Crude prices rebounded off one-year lows to start the week, with investors focused on Thursday’s meeting in Vienna of the Organizati­on of the Petroleum Exporting Countries (OPEC) and allied producing countries including Russia. A monitoring committee of OPEC and its allies agreed on the need to cut oil output in 2019, two sources said.

Oil’s drop holds economic benefits, including lower costs for some companies and cheaper fuel prices for consumers. But investors were already bracing for a significan­t drop in US profit growth next year, and the oil price slump is poised to bite into profits for energy producers and related companies that are part of Wall Street’s benchmark S&P 500 stock index.

OPEC and allied producers used output cuts to curb an oil glut that sent prices from late 2014 into a prolonged slump, bringing prices to below $30 a barrel at the start of 2016. But supplies are growing again, and the China-US trade tensions and other factors have investors worried that slowing economic growth could erase demand.
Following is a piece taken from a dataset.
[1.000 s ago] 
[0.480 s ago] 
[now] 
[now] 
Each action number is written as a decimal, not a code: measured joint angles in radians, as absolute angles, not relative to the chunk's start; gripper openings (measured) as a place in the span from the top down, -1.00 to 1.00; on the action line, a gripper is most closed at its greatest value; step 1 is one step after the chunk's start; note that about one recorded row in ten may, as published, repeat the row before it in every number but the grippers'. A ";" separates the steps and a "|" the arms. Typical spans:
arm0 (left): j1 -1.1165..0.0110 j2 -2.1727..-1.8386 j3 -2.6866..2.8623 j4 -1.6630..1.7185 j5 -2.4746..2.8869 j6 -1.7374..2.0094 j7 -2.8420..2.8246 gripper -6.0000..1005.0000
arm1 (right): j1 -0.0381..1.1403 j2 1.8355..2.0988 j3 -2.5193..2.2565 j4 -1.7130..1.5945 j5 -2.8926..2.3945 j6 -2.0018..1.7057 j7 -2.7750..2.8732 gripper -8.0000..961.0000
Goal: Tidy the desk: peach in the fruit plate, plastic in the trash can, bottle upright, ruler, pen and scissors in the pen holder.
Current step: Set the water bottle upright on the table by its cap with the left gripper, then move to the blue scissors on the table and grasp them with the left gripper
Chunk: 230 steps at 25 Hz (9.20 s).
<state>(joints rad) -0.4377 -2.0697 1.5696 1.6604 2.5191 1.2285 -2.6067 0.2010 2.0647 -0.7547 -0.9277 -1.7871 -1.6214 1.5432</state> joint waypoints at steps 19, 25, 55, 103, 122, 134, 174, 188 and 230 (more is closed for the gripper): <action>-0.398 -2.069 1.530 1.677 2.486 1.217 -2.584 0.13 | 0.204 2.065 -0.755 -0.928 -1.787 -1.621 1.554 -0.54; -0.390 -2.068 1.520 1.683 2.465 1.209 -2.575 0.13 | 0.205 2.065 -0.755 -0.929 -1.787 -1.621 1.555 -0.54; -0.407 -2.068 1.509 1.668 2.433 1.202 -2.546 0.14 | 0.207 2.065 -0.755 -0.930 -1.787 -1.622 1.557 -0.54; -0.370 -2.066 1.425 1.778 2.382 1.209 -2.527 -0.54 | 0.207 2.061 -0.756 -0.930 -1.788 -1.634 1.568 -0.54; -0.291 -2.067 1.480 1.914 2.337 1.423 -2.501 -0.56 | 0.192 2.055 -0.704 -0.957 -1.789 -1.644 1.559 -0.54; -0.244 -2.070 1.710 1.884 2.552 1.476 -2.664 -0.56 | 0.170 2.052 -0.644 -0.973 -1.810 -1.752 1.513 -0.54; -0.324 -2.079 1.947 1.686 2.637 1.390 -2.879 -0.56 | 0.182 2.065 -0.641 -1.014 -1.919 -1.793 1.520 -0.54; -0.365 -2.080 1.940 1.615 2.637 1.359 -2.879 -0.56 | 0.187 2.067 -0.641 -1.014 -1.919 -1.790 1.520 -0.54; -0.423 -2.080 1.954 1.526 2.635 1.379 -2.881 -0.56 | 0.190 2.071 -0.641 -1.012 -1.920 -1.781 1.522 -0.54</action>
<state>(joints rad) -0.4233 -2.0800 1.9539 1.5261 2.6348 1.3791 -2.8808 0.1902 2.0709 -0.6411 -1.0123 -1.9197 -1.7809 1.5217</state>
“What started the sell-off on oil was a supply issue,” said Alicia Levine, chief market strategist at BNY Mellon Investment Management. “In the last couple of weeks, what we are getting is fears of slowing demand. And fears of slowing demand are directly related to fears of global growth slowdown.”

Crude oil prices have fallen 30 percent or more 13 times since 1982, said Ed Clissold, chief US strategist at Ned Davis Research.